[Opening Information provided section]

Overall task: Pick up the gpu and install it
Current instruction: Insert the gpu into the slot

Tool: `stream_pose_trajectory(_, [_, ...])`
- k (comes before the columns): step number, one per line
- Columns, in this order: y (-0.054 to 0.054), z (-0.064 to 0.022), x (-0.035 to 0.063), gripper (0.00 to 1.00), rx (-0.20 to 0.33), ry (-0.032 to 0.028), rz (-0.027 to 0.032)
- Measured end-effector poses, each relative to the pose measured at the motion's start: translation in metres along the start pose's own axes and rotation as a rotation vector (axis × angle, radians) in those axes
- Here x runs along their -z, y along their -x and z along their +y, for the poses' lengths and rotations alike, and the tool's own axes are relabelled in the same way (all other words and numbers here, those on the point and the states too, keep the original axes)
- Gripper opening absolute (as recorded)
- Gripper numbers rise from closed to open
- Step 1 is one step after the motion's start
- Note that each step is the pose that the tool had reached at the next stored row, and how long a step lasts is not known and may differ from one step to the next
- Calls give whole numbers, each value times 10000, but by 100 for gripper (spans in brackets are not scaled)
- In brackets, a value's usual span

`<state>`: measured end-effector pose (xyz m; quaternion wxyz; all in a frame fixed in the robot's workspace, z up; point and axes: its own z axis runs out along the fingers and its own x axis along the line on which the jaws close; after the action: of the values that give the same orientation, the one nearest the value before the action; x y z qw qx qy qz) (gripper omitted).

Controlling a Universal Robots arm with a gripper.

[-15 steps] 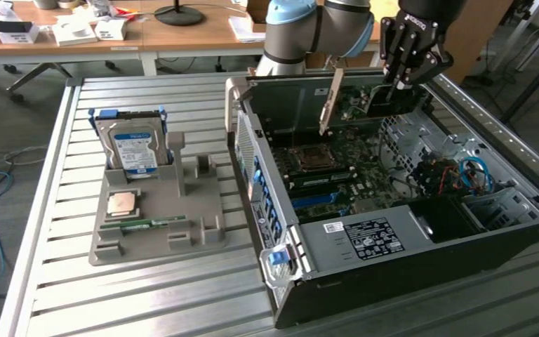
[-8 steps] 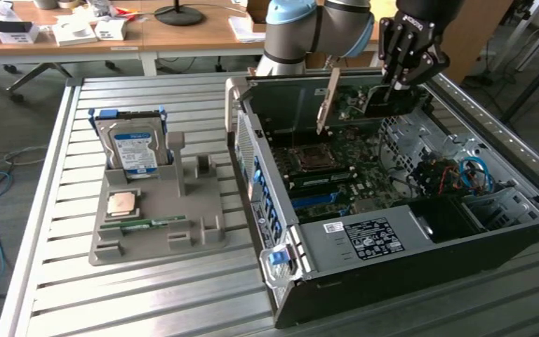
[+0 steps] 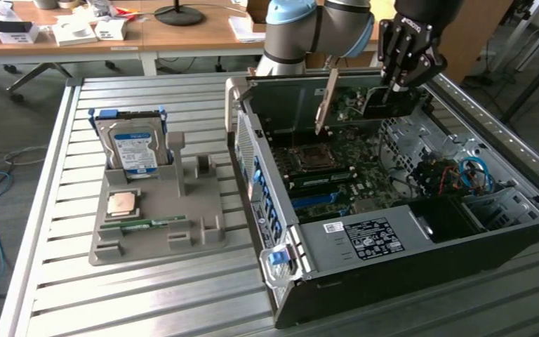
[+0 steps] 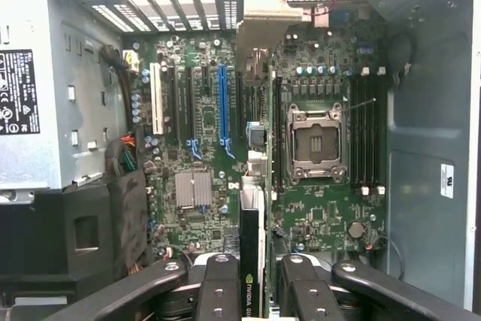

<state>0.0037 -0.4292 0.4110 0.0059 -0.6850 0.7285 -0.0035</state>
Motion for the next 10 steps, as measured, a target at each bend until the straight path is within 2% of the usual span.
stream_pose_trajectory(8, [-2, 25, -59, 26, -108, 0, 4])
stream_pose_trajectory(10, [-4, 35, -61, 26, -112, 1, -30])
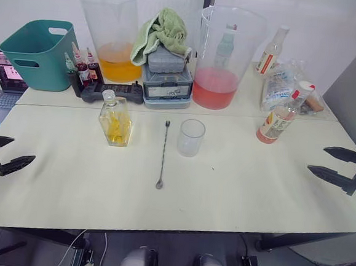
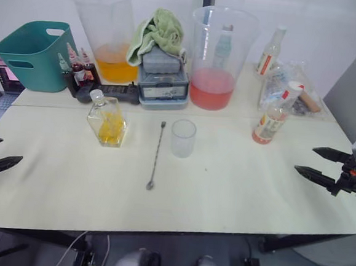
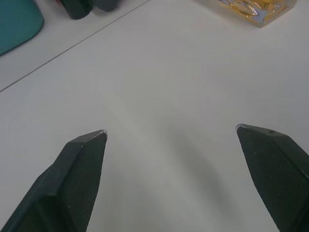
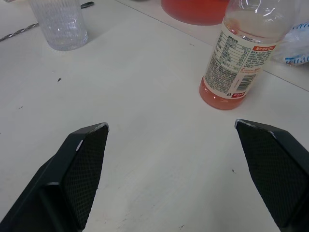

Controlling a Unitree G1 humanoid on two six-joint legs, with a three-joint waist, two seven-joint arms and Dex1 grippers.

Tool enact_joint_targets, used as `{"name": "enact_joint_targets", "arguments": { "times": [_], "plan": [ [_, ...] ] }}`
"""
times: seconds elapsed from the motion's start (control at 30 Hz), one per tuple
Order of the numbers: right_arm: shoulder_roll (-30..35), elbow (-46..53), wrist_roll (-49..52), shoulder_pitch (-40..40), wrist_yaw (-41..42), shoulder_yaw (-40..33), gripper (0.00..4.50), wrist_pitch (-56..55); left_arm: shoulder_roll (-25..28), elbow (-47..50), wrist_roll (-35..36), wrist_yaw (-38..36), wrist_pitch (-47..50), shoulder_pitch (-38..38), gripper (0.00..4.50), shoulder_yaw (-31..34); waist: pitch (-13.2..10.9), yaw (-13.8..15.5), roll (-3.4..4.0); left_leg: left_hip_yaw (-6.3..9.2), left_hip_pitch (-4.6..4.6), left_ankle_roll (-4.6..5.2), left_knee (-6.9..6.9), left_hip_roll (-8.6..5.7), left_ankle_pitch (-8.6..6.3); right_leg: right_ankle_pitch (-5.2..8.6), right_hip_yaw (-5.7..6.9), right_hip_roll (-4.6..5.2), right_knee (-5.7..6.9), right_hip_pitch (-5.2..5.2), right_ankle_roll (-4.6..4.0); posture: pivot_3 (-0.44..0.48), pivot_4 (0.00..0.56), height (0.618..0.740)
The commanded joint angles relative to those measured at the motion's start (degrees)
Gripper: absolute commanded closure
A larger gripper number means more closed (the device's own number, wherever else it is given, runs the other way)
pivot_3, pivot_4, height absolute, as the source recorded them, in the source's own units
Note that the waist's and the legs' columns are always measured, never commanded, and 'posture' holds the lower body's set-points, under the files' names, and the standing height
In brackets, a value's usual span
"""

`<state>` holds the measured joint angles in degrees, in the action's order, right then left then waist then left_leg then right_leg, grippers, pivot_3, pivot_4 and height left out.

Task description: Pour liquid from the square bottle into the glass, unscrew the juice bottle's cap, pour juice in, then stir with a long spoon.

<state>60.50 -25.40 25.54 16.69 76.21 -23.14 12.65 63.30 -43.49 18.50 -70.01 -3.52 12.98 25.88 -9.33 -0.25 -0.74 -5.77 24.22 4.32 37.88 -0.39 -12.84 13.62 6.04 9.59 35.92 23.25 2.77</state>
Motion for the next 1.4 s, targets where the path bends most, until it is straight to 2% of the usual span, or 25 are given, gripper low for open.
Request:
{"name": "enact_joint_targets", "arguments": {
  "times": [0.03, 0.2, 0.27, 0.4, 0.53, 0.67, 0.77, 0.83, 1.0, 1.17, 1.3, 1.4],
  "plan": [
    [0.2, -0.5, 0.5, 1.8, -0.1, -0.8, 0.05, -1.1, 0.5, 1.7, 1.4, 0.9, -0.7, -1.1, 0.00, 2.5, 0.0, 0.0, 0.00, 0.00, 0.00, 0.00, 0.00, 0.00, 0.00, 0.00, 0.00, 0.00, 0.00, 0.00, 0.00, 0.000, 0.150, 0.739],
    [-0.8, -0.6, 1.4, 5.7, 0.6, 0.9, 0.05, 1.4, -0.7, 6.5, 3.6, 2.1, 2.2, -4.9, 0.00, 5.4, 0.0, -0.5, 0.00, -0.05, -0.02, 0.00, 0.00, 0.10, 0.00, -0.03, 0.02, 0.00, 0.00, 0.02, -0.04, 0.000, 0.150, 0.739],
    [-1.0, 2.3, 2.9, 7.1, 2.1, 2.8, 0.05, 5.4, -2.1, 11.4, 5.8, 3.0, 5.0, -8.6, 0.00, 8.1, 0.0, -0.5, 0.00, -0.08, -0.03, -0.02, 0.00, 0.15, 0.01, -0.06, 0.09, 0.00, -0.01, 0.02, -0.09, 0.000, 0.150, 0.739],
    [-1.5, 10.1, 5.1, 10.5, 7.5, 8.1, 0.05, 9.7, -11.4, 27.9, 8.1, 11.0, 5.7, -19.5, 0.00, 15.3, 0.0, -1.2, 0.06, -0.21, -0.09, -0.03, 0.00, 0.29, -0.09, -0.13, 0.13, 0.39, -0.06, 0.09, -0.19, 0.000, 0.150, 0.739],
    [-3.0, 13.9, 7.0, 14.4, 8.9, 11.1, 0.05, 12.8, -18.1, 39.8, 12.3, 15.9, 11.0, -25.3, 0.00, 17.9, 0.0, -0.5, -0.07, -0.23, -0.08, -0.04, 0.02, 0.30, -0.10, -0.21, 0.98, 0.70, -0.02, 0.05, -0.29, 0.000, 0.150, 0.739],
    [-4.5, 15.6, 7.0, 18.8, 10.7, 14.7, 0.05, 14.4, -26.4, 54.0, 18.6, 25.6, 18.2, -29.1, 0.00, 19.4, 0.0, 0.4, -0.09, -0.25, -0.08, -0.03, 0.10, 0.27, -0.12, -0.38, 1.04, 0.77, -0.15, -0.01, -0.19, 0.000, 0.150, 0.739],
    [-6.0, 16.6, 7.3, 21.4, 11.5, 16.9, 0.05, 15.2, -33.7, 65.8, 18.7, 34.2, 20.7, -30.9, 0.00, 15.5, 0.0, 1.1, -0.11, -0.25, -0.05, 0.32, 0.23, 0.26, -0.33, -0.49, 1.00, 0.79, -0.25, -0.07, -0.12, 0.000, 0.150, 0.739],
    [-6.6, 16.9, 7.3, 22.4, 11.6, 17.6, 0.05, 15.4, -36.5, 70.1, 18.8, 38.0, 22.0, -31.0, 0.00, 13.3, 0.0, 1.3, -0.11, -0.24, 0.01, 0.26, 0.45, 0.26, -0.30, -0.54, 1.00, 0.74, -0.24, -0.14, -0.10, 0.000, 0.150, 0.739],
    [-8.9, 18.7, 7.7, 24.7, 10.5, 18.5, 0.05, 16.3, -44.9, 77.8, 14.4, 48.6, 23.0, -27.6, 0.00, 2.4, 0.0, 1.9, -0.15, -0.26, 0.15, 0.32, 0.89, 0.26, -0.34, -0.62, 1.00, 0.48, -0.15, -0.15, -0.02, 0.000, 0.150, 0.739],
    [-7.6, 23.8, 9.3, 24.1, 10.3, 17.7, 0.05, 18.9, -49.0, 78.7, 7.6, 56.2, 22.8, -24.7, 0.00, -5.3, 0.0, 2.4, -0.16, -0.41, 0.18, 0.48, 1.01, 0.25, -0.42, -0.70, 0.92, 0.43, -0.17, -0.13, 0.05, 0.000, 0.150, 0.739],
    [-6.6, 26.5, 10.4, 23.6, 9.8, 17.1, 0.05, 20.1, -50.2, 77.9, 4.4, 58.2, 22.0, -22.5, 0.00, -9.3, 0.0, 2.6, -0.18, -0.42, 0.19, 0.61, 1.04, 0.26, -0.50, -0.71, 0.93, 0.41, -0.19, -0.13, 0.05, 0.000, 0.150, 0.739],
    [-5.8, 28.9, 11.4, 22.7, 8.9, 16.3, 0.05, 20.8, -52.1, 73.9, 0.2, 62.3, 21.7, -18.1, 0.00, -12.0, 0.0, 2.9, -0.18, -0.43, 0.20, 0.66, 1.06, 0.26, -0.53, -0.71, 0.93, 0.41, -0.20, -0.13, 0.05, 0.000, 0.150, 0.739]
  ]
}}
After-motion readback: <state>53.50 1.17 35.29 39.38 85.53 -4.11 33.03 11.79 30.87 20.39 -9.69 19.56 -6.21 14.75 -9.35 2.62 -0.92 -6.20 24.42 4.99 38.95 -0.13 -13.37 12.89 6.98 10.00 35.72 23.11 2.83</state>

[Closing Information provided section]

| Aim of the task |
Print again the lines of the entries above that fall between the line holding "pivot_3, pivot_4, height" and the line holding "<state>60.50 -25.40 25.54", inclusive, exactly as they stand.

| Worked solution |
pivot_3, pivot_4, height absolute, as the source recorded them, in the source's own units
Note that the waist's and the legs' columns are always measured, never commanded, and 'posture' holds the lower body's set-points, under the files' names, and the standing height
In brackets, a value's usual span
"""

`<state>` holds the measured joint angles in degrees, in the action's order, right then left then waist then left_leg then right_leg, grippers, pivot_3, pivot_4 and height left out.

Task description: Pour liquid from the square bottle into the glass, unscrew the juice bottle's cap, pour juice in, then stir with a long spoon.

<state>60.50 -25.40 25.54 16.69 76.21 -23.14 12.65 63.30 -43.49 18.50 -70.01 -3.52 12.98 25.88 -9.33 -0.25 -0.74 -5.77 24.22 4.32 37.88 -0.39 -12.84 13.62 6.04 9.59 35.92 23.25 2.77</state>

Nothing further is required for this answer.